When he had turned the corner of the gallery, the distant gleam of the air-hole disappeared, the curtain of darkness fell back over him, and he again became blind. He went forward none the less, and as rapidly as he could. Marius’ arms were passed about his neck, and his feet hung behind him. He held both arms with one hand, and groped for the wall with the other. Marius’ cheek touched his and stuck to it, being bloody. He felt a warm stream, which came from Marius, flow over him and penetrate his clothing. Still, a moist warmth at his ear, which touched the wounded man’s mouth, indicated respiration, and consequently life. The passage through which Jean Valjean was now moving was not so narrow as the first. Jean Valjean walked in it with difficulty. The rains of the previous day had not yet run off, and made a little stream in the centre of the floor, and he was compelled to hug the wall, to keep his feet out of the water. Thus he went on in midnight. He resembled the creatures of night groping in the invisible, and lost underground in the veins of the darkness.
However, little by little, whether some distant air-holes sent a little floating light into this opaque mist, or that his eyes became accustomed to the dark, some dim vision came back to him, and he again began to receive a confused perception, now of the wall which he was touching, and now of the arch under which he was passing. The pupil dilates in the night, and at last finds day in it, even as the soul dilates in misfortune, and at last finds God in it.
To find his way was difficult.
He went forward, anxious but calm, seeing nothing, knowing nothing, plunged into chance, that is to say, swallowed up in Providence.
By degrees, we must say, some horror penetrated him.
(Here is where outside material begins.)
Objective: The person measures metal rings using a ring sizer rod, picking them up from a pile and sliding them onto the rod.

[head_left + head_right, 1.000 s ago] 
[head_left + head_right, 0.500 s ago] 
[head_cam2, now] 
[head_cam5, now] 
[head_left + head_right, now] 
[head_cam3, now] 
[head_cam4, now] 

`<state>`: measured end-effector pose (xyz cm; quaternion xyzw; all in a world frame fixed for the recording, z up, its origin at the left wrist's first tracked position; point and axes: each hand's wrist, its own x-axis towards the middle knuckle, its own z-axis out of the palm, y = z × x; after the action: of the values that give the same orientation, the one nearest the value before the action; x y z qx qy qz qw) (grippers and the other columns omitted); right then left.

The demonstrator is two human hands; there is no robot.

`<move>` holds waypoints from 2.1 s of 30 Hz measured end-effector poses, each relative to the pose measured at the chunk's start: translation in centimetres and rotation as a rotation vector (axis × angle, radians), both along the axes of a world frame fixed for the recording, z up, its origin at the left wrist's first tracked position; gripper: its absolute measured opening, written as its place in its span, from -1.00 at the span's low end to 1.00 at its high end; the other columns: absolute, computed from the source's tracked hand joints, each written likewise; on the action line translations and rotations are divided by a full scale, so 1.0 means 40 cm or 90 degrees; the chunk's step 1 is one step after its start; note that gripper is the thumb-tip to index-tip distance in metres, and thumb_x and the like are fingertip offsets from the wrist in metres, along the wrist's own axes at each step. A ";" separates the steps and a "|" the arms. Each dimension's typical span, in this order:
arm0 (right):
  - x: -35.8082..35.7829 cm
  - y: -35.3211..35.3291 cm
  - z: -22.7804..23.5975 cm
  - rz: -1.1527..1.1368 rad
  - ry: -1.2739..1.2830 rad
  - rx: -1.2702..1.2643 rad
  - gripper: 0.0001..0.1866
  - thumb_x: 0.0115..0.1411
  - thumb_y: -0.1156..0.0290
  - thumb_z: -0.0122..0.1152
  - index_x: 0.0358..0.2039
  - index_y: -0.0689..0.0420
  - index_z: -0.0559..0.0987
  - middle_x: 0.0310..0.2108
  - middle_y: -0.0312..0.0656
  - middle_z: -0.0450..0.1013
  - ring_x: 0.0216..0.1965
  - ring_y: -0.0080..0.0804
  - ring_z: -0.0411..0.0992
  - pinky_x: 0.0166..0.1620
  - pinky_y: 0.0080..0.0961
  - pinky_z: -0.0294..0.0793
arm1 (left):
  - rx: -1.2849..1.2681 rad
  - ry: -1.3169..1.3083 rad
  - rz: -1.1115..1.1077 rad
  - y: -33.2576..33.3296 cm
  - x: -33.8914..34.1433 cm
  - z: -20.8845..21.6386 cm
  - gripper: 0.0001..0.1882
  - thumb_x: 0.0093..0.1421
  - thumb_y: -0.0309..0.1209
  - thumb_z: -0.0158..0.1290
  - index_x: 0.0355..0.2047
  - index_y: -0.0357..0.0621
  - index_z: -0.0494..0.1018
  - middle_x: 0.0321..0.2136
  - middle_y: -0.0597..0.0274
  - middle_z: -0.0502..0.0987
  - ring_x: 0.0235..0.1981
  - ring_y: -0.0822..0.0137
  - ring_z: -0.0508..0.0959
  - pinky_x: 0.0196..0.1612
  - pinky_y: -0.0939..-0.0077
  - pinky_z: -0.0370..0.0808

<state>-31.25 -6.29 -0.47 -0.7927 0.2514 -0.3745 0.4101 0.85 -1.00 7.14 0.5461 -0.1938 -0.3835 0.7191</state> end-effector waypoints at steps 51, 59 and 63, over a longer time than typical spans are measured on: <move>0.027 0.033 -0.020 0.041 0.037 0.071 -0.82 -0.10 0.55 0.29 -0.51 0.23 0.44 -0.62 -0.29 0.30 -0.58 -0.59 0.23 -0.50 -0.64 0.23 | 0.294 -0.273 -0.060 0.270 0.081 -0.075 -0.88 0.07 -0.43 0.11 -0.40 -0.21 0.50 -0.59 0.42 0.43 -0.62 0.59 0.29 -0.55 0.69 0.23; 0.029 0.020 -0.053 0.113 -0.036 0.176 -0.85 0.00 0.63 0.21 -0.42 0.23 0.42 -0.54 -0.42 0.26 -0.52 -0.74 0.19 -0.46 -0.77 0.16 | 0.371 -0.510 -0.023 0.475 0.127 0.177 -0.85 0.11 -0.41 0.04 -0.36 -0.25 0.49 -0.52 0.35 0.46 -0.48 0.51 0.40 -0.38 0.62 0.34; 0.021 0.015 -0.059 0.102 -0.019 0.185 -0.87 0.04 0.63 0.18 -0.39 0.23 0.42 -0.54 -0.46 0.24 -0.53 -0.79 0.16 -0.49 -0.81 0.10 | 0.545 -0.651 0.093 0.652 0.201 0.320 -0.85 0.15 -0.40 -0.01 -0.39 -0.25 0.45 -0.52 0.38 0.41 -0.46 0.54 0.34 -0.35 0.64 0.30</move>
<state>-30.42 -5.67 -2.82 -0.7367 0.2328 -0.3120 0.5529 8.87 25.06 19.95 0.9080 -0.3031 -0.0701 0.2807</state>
The shadow which enveloped him entered his mind. He was walking in an enigma. This aqueduct of the cloaca is formidable; it is dizzily intertangled. It is a dreary thing to be caught in this Paris of darkness. Jean Valjean was obliged to find and almost to invent his route without seeing it. In that unknown region, each step which he ventured might be the last. How should he get out? Should he find an outlet? Should he find it in time? Would this colossal subterranean sponge with cells of stone admit of being penetrated and pierced? Would he meet with some unlooked-for knot of obscurity? Would he encounter the inextricable and the insurmountable? Would Marius die of haemorrhage, and he of hunger? Would they both perish there at last, and make two skeletons in some niche of that night? He did not know. He asked himself all this, and he could not answer. The intestine of Paris is an abyss. Like the prophet, he was in the belly of the monster.
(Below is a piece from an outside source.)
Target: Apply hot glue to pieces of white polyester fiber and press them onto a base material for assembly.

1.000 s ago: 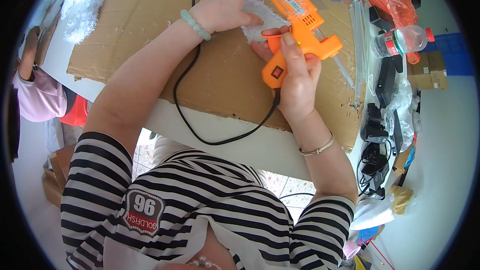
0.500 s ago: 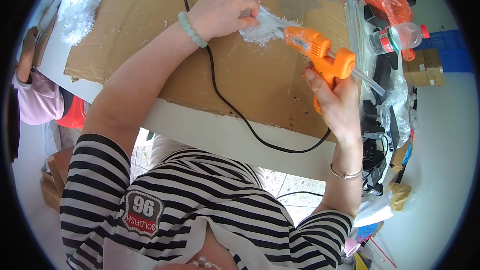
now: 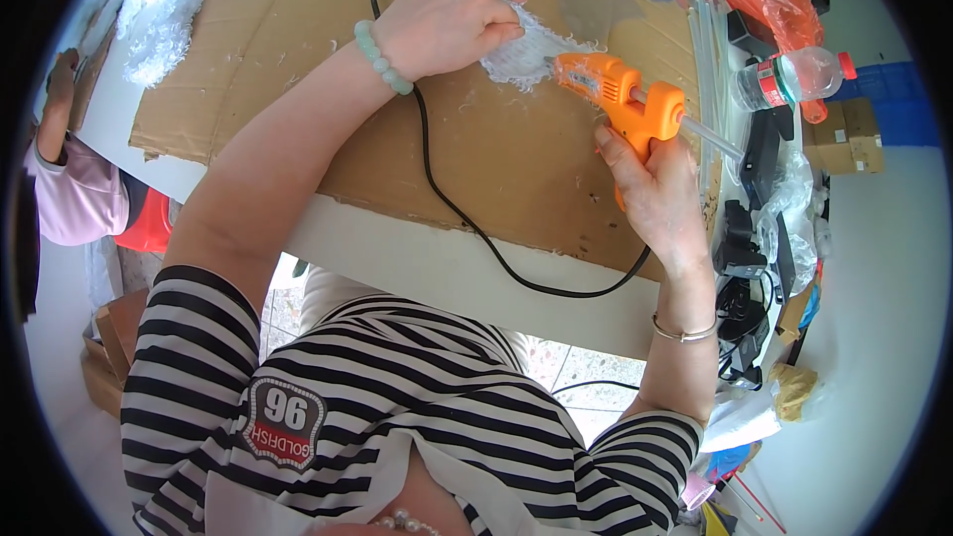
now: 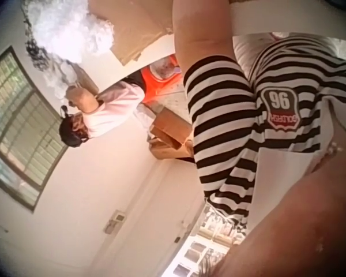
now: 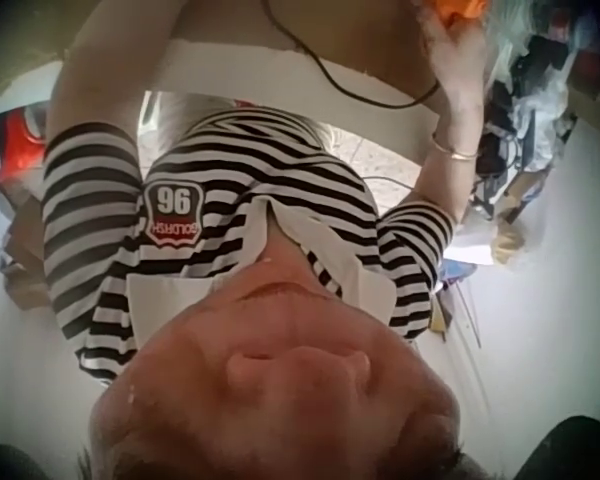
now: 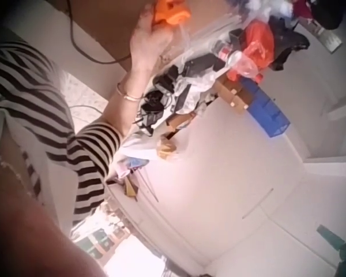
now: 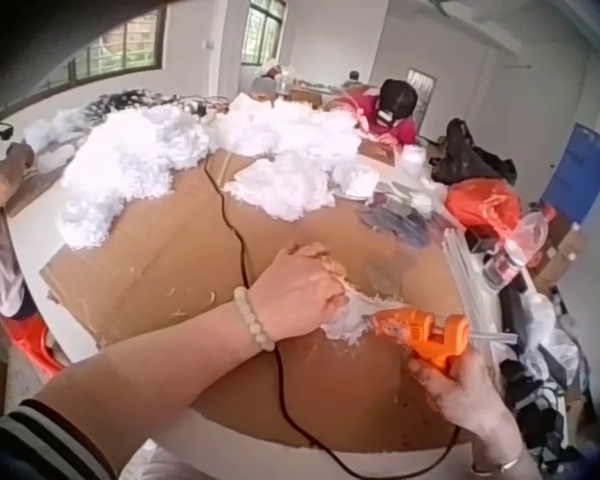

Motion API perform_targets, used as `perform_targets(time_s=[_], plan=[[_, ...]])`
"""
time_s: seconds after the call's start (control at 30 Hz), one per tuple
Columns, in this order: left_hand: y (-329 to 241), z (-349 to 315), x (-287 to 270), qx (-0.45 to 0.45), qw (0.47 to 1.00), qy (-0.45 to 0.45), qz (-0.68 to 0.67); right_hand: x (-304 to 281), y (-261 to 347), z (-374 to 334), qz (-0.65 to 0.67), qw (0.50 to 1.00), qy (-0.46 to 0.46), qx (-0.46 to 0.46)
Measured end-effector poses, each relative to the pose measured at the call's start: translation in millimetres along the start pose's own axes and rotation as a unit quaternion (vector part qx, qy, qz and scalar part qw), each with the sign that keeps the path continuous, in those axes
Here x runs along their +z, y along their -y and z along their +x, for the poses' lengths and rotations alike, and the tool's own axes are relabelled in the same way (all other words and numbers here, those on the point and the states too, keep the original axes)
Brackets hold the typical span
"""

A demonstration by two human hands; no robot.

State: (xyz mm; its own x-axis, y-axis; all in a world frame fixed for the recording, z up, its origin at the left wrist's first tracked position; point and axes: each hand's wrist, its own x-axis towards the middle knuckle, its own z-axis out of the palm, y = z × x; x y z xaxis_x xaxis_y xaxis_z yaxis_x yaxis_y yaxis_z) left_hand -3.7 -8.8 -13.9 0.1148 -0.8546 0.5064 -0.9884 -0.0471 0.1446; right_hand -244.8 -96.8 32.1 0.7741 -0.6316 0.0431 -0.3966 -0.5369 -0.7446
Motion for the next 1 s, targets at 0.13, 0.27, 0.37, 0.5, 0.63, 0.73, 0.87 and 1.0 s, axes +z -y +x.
perform_targets(time_s=[0.13,0.27,0.37,0.5,0.63,0.73,0.87,1.0], plan=[[1.9,-0.8,0.4,-0.001,1.0,0.001,0.0,-4.2,-1.9,0.5,-0.038,0.998,0.035,0.028],[2.8,-0.7,0.6,0.002,1.0,0.001,0.006,-4.2,2.7,-1.0,-0.035,0.999,0.03,0.015],[2.0,1.1,-2.1,-0.002,1.0,0.019,0.011,-3.9,1.1,-2.9,-0.038,0.999,0.032,0.013],[3.2,2.0,-5.2,-0.027,0.998,0.056,-0.02,-6.8,2.9,-3.8,-0.064,0.997,0.048,0.018],[3.5,3.0,-6.9,-0.039,0.996,0.078,-0.034,-4.4,7.8,-5.5,-0.054,0.998,0.043,0.013],[4.5,2.8,-5.4,-0.036,0.996,0.074,-0.038,-4.2,9.8,-5.8,-0.056,0.996,0.067,0.026],[5.7,2.9,-4.4,-0.036,0.996,0.074,-0.044,-0.8,13.5,-6.0,-0.073,0.995,0.067,0.018],[7.7,3.1,-3.8,-0.043,0.994,0.071,-0.075,2.6,7.4,-3.6,-0.063,0.995,0.075,0.001]])
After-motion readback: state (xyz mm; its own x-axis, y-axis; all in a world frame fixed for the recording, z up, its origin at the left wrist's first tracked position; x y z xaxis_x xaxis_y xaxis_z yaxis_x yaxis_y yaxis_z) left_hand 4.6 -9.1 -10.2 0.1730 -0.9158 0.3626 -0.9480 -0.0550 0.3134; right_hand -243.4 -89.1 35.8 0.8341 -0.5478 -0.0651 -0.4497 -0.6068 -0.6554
Suddenly he was surprised. At the most unexpected moment, and without having diverged from a straight line, he discovered that he was no longer rising; the water of the brook struck coming against his heels instead of upon the top of his feet. The sewer now descended. Why? would he then soon reach the Seine? This danger was great, but the peril of retreat was still greater. He continued to advance.
He had been walking for about half an hour, at least by his own calculation, and had not yet thought of resting; only he had changed the hand which supported Marius. The darkness was deeper than ever, but this depth reassured him.
All at once he saw his shadow before him. It was marked out on a feeble ruddiness almost indistinct, which vaguely empurpled the floor at his feet, and the arch over his head, and which glided along at his right and his left on the two slimy walls of the corridor. In amazement he turned round.
Behind him, in the portion of the passage through which he had passed, at a distance which appeared to him immense, flamed, throwing its rays into the dense darkness, a sort of horrible star which appeared to be looking at him.
It was the gloomy star of the police which was rising in the sewer.
Behind this star were moving without order eight or ten black forms, straight, indistinct, terrible.